=== SUPPLIED RECORDS ===
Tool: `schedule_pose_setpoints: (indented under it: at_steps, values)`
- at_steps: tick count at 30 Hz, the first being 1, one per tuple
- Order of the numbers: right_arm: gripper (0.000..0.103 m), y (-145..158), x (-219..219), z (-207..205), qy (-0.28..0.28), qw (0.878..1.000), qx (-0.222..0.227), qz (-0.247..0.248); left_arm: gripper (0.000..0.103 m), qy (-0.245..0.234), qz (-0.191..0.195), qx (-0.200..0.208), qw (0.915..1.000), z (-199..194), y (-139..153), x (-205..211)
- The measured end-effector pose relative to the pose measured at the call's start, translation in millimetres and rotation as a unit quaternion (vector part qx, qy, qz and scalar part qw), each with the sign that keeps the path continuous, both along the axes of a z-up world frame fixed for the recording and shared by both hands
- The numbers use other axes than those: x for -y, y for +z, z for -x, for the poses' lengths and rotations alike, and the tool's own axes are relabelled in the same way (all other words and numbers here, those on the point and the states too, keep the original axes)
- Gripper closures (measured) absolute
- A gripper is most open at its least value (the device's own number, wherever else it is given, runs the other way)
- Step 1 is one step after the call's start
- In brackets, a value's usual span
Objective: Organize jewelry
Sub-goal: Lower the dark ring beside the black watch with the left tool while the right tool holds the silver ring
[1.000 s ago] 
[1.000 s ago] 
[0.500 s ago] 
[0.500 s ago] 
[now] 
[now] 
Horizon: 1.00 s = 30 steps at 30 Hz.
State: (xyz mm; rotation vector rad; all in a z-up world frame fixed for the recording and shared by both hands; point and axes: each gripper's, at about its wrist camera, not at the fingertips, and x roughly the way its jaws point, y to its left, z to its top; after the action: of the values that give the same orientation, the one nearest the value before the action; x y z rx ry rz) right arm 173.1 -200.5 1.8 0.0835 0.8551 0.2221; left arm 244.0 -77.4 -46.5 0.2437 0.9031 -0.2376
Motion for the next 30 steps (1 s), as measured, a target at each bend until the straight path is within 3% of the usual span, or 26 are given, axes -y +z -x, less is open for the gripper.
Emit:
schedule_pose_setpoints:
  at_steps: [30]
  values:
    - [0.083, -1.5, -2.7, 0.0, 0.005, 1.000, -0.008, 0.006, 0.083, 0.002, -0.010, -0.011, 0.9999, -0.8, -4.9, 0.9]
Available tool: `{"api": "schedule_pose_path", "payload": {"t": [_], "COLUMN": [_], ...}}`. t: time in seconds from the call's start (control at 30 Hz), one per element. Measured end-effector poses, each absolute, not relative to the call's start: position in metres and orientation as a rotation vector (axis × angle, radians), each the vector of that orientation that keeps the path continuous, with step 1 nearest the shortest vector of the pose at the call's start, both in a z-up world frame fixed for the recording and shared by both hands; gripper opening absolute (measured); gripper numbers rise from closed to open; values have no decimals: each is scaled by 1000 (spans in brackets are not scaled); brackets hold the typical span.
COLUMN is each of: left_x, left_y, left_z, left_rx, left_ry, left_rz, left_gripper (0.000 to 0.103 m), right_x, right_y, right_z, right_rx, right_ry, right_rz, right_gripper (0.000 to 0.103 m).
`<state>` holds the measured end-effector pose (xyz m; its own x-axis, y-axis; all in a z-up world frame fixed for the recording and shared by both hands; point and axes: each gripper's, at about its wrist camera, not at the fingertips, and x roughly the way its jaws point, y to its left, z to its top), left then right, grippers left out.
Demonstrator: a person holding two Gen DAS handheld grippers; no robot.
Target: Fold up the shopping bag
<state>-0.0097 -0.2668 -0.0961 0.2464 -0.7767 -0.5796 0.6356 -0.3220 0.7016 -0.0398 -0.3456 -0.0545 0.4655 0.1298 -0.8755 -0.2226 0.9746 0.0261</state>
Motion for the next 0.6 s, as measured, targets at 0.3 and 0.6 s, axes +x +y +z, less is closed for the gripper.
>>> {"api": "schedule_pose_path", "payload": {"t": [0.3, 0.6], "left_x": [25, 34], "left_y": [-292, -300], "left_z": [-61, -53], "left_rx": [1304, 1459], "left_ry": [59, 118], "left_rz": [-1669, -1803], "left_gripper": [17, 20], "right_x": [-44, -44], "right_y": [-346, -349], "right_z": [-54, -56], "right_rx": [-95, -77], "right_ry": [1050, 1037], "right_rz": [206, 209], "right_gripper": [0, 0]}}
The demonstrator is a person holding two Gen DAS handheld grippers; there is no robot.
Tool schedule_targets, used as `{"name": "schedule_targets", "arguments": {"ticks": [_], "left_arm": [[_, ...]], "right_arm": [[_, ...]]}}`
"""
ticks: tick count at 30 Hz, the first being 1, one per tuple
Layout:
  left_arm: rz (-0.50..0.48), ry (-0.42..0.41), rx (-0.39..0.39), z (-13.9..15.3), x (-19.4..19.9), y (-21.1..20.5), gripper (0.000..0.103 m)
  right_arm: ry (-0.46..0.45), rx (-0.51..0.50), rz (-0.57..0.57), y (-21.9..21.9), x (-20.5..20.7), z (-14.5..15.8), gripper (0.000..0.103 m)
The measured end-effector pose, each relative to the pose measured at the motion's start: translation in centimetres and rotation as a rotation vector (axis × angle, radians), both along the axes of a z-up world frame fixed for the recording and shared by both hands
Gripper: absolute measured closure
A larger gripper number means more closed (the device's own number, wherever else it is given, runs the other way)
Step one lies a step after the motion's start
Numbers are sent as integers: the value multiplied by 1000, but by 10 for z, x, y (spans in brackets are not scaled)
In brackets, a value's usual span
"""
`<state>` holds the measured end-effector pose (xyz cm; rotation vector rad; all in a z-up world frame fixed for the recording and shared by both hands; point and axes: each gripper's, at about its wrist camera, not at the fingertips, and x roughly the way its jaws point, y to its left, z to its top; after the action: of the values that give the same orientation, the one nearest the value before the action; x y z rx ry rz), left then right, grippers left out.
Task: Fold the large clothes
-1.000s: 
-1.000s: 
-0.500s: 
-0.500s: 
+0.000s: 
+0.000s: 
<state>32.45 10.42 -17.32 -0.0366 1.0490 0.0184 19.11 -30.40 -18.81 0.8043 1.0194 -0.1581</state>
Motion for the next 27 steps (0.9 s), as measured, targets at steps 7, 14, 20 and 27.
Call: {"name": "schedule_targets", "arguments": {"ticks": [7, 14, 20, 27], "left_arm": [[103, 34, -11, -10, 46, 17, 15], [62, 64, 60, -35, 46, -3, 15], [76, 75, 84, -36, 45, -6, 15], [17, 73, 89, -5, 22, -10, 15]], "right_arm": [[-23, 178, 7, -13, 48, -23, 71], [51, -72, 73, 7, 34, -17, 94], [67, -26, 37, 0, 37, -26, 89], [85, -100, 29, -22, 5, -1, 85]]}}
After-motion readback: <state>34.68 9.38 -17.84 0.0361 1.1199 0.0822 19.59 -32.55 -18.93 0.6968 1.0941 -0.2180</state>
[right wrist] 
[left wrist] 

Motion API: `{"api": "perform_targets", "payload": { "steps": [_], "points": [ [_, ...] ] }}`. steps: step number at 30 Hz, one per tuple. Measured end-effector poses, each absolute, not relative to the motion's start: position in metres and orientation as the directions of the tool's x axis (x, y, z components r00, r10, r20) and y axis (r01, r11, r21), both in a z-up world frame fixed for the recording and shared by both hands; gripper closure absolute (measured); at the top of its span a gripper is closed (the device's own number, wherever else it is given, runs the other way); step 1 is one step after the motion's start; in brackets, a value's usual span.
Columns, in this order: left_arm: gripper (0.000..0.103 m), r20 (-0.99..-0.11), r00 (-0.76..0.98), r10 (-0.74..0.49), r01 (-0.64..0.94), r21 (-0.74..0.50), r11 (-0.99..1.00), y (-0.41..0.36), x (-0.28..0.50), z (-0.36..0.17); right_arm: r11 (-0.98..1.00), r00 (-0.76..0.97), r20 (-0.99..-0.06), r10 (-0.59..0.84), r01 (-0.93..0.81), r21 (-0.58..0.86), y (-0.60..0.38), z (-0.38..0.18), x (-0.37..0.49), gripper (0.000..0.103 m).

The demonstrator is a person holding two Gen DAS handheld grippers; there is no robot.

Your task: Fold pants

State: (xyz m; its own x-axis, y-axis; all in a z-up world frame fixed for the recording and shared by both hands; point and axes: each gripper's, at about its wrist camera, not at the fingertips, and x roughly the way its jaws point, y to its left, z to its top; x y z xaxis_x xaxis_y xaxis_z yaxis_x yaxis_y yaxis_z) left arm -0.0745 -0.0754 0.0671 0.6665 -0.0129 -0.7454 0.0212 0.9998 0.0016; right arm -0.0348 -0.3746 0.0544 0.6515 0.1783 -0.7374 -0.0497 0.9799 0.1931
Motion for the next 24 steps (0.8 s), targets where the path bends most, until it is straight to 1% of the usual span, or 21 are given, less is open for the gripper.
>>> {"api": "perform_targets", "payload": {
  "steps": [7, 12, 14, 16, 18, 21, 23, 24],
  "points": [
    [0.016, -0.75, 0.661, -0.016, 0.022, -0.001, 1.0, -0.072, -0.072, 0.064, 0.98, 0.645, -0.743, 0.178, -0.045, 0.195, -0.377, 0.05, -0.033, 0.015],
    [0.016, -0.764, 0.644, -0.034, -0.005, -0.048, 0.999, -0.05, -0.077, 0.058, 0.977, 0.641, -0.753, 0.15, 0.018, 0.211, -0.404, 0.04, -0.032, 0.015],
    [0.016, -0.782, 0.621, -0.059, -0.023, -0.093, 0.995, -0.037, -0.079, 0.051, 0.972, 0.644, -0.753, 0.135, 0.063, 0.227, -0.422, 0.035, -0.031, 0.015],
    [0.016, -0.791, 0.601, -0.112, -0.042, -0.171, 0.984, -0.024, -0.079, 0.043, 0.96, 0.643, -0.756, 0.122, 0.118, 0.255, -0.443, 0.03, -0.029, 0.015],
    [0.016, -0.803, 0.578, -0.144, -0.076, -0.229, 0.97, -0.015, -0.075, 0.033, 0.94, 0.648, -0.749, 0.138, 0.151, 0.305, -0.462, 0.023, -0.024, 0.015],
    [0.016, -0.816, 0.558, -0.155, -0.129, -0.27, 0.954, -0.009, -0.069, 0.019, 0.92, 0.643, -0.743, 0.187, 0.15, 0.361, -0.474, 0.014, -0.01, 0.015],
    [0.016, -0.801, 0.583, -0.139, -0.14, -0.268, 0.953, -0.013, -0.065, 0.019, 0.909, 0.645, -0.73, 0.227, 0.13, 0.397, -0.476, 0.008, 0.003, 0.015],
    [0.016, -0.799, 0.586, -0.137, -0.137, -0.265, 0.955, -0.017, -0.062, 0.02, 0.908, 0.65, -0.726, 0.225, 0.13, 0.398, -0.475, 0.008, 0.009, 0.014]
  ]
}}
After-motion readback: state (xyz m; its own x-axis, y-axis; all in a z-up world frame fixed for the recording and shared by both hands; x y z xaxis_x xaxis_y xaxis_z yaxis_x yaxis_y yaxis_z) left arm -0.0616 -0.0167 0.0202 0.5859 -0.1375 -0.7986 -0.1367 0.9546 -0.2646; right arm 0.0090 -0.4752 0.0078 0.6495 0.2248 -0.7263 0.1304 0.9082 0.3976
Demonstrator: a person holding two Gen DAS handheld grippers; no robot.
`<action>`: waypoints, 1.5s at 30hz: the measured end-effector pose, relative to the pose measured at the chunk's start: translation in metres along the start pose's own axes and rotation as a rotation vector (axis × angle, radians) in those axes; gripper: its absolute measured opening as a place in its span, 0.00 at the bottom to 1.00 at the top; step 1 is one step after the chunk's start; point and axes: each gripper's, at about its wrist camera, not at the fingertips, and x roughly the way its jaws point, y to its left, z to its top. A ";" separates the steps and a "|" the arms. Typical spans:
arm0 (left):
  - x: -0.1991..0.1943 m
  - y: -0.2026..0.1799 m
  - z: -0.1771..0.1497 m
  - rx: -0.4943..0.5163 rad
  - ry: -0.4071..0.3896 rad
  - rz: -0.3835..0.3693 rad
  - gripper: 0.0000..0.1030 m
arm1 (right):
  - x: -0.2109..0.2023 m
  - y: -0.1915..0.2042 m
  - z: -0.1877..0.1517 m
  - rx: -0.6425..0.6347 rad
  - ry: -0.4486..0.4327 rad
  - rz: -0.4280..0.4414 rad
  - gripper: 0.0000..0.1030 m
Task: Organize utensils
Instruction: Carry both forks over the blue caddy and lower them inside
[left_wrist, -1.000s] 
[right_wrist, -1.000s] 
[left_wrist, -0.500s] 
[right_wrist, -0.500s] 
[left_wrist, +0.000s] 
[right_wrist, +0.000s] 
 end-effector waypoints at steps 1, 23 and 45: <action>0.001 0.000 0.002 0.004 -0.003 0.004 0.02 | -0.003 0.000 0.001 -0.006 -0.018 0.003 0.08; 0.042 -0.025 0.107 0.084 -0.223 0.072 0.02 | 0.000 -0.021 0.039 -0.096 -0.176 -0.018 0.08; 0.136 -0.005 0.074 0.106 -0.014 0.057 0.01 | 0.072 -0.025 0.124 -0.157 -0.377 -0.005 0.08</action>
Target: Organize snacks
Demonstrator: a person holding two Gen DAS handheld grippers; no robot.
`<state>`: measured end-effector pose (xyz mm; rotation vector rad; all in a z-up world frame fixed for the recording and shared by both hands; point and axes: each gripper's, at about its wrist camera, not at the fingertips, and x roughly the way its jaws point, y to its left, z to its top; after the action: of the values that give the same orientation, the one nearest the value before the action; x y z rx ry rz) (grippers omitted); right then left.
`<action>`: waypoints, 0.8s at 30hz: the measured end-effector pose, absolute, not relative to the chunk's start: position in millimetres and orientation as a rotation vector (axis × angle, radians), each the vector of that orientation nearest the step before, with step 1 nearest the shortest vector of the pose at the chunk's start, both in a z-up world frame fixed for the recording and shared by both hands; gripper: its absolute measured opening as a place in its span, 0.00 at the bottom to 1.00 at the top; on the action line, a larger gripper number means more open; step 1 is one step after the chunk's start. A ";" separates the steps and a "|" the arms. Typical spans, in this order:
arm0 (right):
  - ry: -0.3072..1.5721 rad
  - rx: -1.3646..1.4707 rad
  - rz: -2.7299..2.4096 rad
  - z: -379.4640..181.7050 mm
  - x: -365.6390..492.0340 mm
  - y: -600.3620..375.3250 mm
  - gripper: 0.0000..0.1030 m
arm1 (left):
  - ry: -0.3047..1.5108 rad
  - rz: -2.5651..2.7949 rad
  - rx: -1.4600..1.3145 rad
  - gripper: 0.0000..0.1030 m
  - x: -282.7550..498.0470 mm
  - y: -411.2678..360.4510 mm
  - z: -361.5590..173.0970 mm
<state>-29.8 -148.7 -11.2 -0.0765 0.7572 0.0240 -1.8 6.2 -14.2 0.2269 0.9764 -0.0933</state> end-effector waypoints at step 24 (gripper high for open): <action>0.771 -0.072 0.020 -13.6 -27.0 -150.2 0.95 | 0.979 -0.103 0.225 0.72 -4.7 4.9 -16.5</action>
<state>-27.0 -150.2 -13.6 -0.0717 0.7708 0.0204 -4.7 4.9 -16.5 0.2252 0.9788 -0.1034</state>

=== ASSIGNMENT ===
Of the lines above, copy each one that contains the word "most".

=== RESULT FOR THIS TASK ===
- A gripper is most open at its least value (the device's own number, wherever else it is given, runs the other way)
Motion for the next 24 steps (0.8 s), targets where the path bends most, until it is straight to 1% of the usual span, or 21 are given, less is open for the gripper.

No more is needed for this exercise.